Kaiser Permanente Northern California, Division of Research, Oakland, CA, United States of America; Kaiser Permanente Northern California Gynecologic Cancer Program San Francisco, United States of America.
Kaiser Permanente Northern California, Division of Research, Oakland, CA, United States of America.
Gynecol Oncol. 2020 Oct;159(1):221-228. doi: 10.1016/j.ygyno.2020.07.027. Epub 2020 Aug 7.
Referral to Genetics for pre-testing counseling may be inefficient for women with ovarian cancer. This study assesses feasibility of gynecologic oncologists directly offering genetic testing.

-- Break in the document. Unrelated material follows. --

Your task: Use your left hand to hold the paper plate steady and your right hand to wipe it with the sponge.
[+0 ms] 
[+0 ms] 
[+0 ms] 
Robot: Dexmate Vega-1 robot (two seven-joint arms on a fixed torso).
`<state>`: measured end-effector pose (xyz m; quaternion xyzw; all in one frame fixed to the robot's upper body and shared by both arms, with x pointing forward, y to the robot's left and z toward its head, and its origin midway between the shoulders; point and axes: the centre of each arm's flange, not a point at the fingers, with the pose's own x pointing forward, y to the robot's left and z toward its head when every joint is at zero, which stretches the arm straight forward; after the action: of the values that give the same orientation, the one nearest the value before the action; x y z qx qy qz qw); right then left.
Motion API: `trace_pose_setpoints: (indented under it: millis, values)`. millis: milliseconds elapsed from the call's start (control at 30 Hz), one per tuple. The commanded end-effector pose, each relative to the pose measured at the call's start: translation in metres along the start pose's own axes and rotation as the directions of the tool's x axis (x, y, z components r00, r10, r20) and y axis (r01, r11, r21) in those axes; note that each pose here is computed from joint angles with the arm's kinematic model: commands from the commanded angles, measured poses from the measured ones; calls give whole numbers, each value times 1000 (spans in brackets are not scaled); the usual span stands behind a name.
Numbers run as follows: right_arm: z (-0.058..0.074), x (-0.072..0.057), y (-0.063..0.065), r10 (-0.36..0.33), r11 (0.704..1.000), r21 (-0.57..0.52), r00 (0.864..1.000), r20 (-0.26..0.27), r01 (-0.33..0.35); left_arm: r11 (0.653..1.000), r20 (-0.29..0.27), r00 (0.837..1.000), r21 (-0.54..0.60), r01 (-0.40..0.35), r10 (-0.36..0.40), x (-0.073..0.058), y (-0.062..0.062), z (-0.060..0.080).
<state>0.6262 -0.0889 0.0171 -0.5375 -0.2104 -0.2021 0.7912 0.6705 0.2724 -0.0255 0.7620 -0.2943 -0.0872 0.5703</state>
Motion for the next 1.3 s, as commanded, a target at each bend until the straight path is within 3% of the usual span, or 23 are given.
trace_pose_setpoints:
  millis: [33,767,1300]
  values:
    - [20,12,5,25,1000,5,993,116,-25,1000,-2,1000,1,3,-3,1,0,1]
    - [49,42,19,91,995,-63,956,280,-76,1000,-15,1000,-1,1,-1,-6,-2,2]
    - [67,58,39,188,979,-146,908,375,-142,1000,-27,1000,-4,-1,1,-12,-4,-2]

A prospective pilot study was conducted at two gynecologic oncology hubs in an integrated healthcare system from May 1 to November 6, 2019. Gynecologic oncologists offered multigene panel testing to women with newly diagnosed ovarian cancer, followed by selective genetic counseling. Outcomes were compared between study participants and women from other hubs in the health system.
Of ovarian cancer patients at study sites, 40 participated and all underwent genetic testing. Of 101 patients diagnosed at other sites, 85% were referred to genetics (p = .0061 compared to pilot participants) and 67% completed testing (p < .0001). The time from diagnosis to blood draw and notification of result was 18.5 and 34 days for the pilot group compared to 25.5 and 53 days at other sites. Panel testing detected 9 (22.5%) and 7 (10.3%, p = .08) pathogenic mutations in each group, respectively. Patients and providers were highly satisfied with the streamlined process.
Genetic testing performed at the gynecologic oncology point of care for patients with ovarian cancer is feasible, increases uptake of testing, and improves time to results.
对卵巢癌患者进行检测前咨询转诊至遗传学可能效率低下。本研究评估了妇科肿瘤医生直接提供基因检测的可行性。
本前瞻性试点研究于 2019 年 5 月 1 日至 11 月 6 日在一个综合医疗系统中的两个妇科肿瘤学中心进行。妇科肿瘤医生为新诊断为卵巢癌的女性提供多基因面板检测,随后进行选择性遗传咨询。研究参与者与该医疗系统中其他中心的女性的结局进行了比较。
在研究地点的卵巢癌患者中,有 40 名参与者全部接受了基因检测。在其他地点诊断的 101 名患者中,85%被转诊至遗传学(与试点参与者相比,p=0.0061),67%完成了检测(p<0.0001)。从诊断到采血和通知检测结果的时间,试点组为 18.5 天和 34 天,而其他组为 25.5 天和 53 天。面板检测分别在两组中检测到 9 个(22.5%)和 7 个(10.3%,p=0.08)致病性突变。患者和提供者对简化流程非常满意。
在妇科肿瘤护理点为卵巢癌患者进行基因检测是可行的,可增加检测的接受率,并缩短结果报告时间。